• EXERCISE BRIEF: The line with "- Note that" marks the start; please set it down along with all later lines through the end of the material, exactly, leaving out pictures.

• MATERIAL PROVIDED:
━━━━━━━━━━

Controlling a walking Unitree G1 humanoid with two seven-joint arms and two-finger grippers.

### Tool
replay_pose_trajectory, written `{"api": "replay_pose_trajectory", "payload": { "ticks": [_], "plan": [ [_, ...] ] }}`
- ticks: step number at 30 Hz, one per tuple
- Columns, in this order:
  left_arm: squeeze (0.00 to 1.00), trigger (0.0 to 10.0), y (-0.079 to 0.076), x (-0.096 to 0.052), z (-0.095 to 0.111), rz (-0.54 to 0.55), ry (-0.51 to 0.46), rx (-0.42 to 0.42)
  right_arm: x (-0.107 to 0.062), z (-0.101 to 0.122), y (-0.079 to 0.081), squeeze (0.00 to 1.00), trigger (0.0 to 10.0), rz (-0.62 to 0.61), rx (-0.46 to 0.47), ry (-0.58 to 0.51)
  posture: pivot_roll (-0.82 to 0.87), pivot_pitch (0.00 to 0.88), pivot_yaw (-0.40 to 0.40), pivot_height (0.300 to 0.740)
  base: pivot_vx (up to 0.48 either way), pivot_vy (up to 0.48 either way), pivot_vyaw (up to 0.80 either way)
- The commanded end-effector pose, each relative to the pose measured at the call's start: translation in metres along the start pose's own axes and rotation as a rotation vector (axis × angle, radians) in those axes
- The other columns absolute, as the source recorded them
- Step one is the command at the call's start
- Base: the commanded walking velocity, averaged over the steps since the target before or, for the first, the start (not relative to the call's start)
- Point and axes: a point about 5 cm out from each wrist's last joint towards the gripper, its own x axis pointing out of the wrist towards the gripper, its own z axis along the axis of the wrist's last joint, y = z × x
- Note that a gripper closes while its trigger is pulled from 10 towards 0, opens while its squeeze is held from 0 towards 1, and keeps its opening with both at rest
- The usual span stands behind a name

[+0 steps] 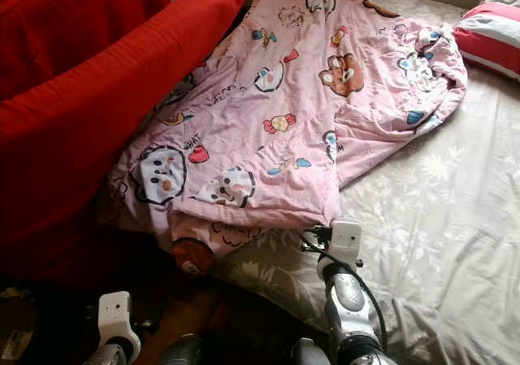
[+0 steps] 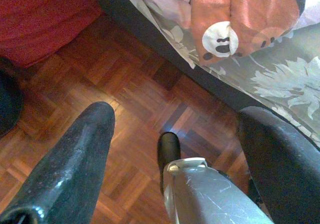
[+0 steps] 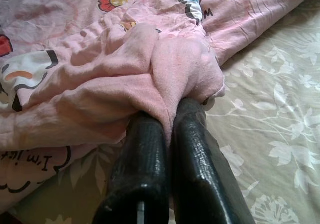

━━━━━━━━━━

• EXPECTED ANSWER:
- Note that a gripper closes while its trigger is pulled from 10 towards 0, opens while its squeeze is held from 0 towards 1, and keeps its opening with both at rest
- The usual span stands behind a name

[+0 steps] 
[+0 steps] 
[+0 steps] 

That concludes the exercise.